Task directions: All of the data that follows should be retyped exactly as it appears.

Given material:

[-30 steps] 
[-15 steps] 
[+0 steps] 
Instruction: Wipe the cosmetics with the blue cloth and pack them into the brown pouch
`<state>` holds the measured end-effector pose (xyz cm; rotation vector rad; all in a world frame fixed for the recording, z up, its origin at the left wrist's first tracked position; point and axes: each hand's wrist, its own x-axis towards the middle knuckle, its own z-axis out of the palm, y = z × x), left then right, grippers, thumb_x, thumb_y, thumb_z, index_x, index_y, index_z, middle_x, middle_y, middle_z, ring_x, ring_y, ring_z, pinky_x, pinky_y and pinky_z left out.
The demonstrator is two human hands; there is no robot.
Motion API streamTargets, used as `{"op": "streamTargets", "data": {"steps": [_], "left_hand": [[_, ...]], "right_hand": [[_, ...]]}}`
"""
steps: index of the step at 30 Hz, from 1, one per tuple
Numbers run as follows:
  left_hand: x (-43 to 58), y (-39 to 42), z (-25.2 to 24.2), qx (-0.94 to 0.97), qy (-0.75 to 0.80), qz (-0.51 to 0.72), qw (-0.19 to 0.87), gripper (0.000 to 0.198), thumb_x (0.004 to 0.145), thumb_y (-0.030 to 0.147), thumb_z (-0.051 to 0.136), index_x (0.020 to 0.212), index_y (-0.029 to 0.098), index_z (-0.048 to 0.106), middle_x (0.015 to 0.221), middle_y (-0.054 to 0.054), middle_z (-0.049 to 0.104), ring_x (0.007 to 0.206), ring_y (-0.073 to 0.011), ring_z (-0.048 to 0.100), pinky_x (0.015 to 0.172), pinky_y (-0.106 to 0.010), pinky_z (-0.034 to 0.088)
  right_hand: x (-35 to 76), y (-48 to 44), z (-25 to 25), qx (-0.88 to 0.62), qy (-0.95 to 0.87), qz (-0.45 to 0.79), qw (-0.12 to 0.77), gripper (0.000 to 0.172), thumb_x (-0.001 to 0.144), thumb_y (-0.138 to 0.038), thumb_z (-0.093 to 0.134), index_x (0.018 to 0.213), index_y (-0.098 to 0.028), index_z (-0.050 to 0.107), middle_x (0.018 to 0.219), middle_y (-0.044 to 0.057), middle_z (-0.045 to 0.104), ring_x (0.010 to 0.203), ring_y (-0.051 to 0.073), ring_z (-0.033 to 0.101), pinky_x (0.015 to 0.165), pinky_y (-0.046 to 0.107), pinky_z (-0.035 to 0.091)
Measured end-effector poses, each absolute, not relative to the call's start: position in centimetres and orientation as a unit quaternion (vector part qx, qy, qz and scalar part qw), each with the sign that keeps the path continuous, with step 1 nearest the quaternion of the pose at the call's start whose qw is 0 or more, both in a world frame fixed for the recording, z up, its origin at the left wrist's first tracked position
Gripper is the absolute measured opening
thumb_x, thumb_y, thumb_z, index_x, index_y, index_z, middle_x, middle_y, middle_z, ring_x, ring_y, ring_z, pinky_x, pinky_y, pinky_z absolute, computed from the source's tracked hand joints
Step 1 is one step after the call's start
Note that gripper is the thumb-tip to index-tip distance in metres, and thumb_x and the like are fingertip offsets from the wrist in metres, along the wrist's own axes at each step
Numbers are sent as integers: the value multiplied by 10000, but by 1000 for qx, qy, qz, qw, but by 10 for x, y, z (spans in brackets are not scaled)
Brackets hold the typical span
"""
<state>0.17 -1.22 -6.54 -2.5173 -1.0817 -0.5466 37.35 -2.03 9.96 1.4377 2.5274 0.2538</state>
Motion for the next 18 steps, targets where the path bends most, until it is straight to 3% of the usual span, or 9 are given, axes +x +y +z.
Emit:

Finished task:
[-30 steps] 
[-15 steps] 
[+0 steps] 
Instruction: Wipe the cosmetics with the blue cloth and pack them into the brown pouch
`<state>` holds the measured end-effector pose (xyz cm; rotation vector rad; all in a world frame fixed for the recording, z up, its origin at the left wrist's first tracked position; point and axes: each hand's wrist, its own x-axis towards the middle knuckle, its own z-axis out of the palm, y = z × x), left then right, grippers, thumb_x, thumb_y, thumb_z, index_x, index_y, index_z, middle_x, middle_y, middle_z, ring_x, ring_y, ring_z, pinky_x, pinky_y and pinky_z left out.
The demonstrator is two human hands; there is no robot.
Motion API streamTargets, used as `{"op": "streamTargets", "data": {"steps": [_], "left_hand": [[_, ...]], "right_hand": [[_, ...]]}}`
"""
steps: index of the step at 30 Hz, from 1, one per tuple
Numbers run as follows:
  left_hand: x (-43 to 58), y (-39 to 42), z (-25.2 to 24.2), qx (-0.94 to 0.97), qy (-0.75 to 0.80), qz (-0.51 to 0.72), qw (-0.19 to 0.87), gripper (0.000 to 0.198), thumb_x (0.004 to 0.145), thumb_y (-0.030 to 0.147), thumb_z (-0.051 to 0.136), index_x (0.020 to 0.212), index_y (-0.029 to 0.098), index_z (-0.048 to 0.106), middle_x (0.015 to 0.221), middle_y (-0.054 to 0.054), middle_z (-0.049 to 0.104), ring_x (0.007 to 0.206), ring_y (-0.073 to 0.011), ring_z (-0.048 to 0.100), pinky_x (0.015 to 0.172), pinky_y (-0.106 to 0.010), pinky_z (-0.034 to 0.088)
  right_hand: x (-35 to 76), y (-48 to 44), z (-25 to 25), qx (-0.88 to 0.62), qy (-0.95 to 0.87), qz (-0.45 to 0.79), qw (-0.12 to 0.77), gripper (0.000 to 0.172), thumb_x (-0.001 to 0.144), thumb_y (-0.138 to 0.038), thumb_z (-0.093 to 0.134), index_x (0.018 to 0.213), index_y (-0.098 to 0.028), index_z (-0.050 to 0.107), middle_x (0.018 to 0.219), middle_y (-0.044 to 0.057), middle_z (-0.045 to 0.104), ring_x (0.010 to 0.203), ring_y (-0.051 to 0.073), ring_z (-0.033 to 0.101), pinky_x (0.015 to 0.165), pinky_y (-0.046 to 0.107), pinky_z (-0.035 to 0.091)
Measured end-effector poses, each absolute, not relative to the call's start: position in centimetres and orientation as a unit quaternion (vector part qx, qy, qz and scalar part qw), each with the sign that keeps the path continuous, with step 1 nearest the quaternion of the pose at the call's start whose qw is 0 or more, both in a world frame fixed for the recording, z up, its origin at the left wrist's first tracked position
Gripper is the absolute measured opening
thumb_x, thumb_y, thumb_z, index_x, index_y, index_z, middle_x, middle_y, middle_z, ring_x, ring_y, ring_z, pinky_x, pinky_y, pinky_z absolute, computed from the source's tracked hand joints
Step 1 is one step after the call's start
Note that gripper is the thumb-tip to index-tip distance in metres, and thumb_x and the like are fingertip offsets from the wrist in metres, along the wrist's own axes at each step
Numbers are sent as integers: the value multiplied by 10000, but by 1000 for qx, qy, qz, qw, but by 10 for x, y, z (spans in brackets are not scaled)
Brackets hold the typical span
"""
<state>0.17 -1.22 -6.54 -2.5173 -1.0817 -0.5466 37.35 -2.03 9.96 1.4377 2.5274 0.2538</state>
Motion for the next 18 steps, targets where the path bends most, until it is straight to 3% of the usual span, or 9 are given, axes +x +y +z.
Emit:

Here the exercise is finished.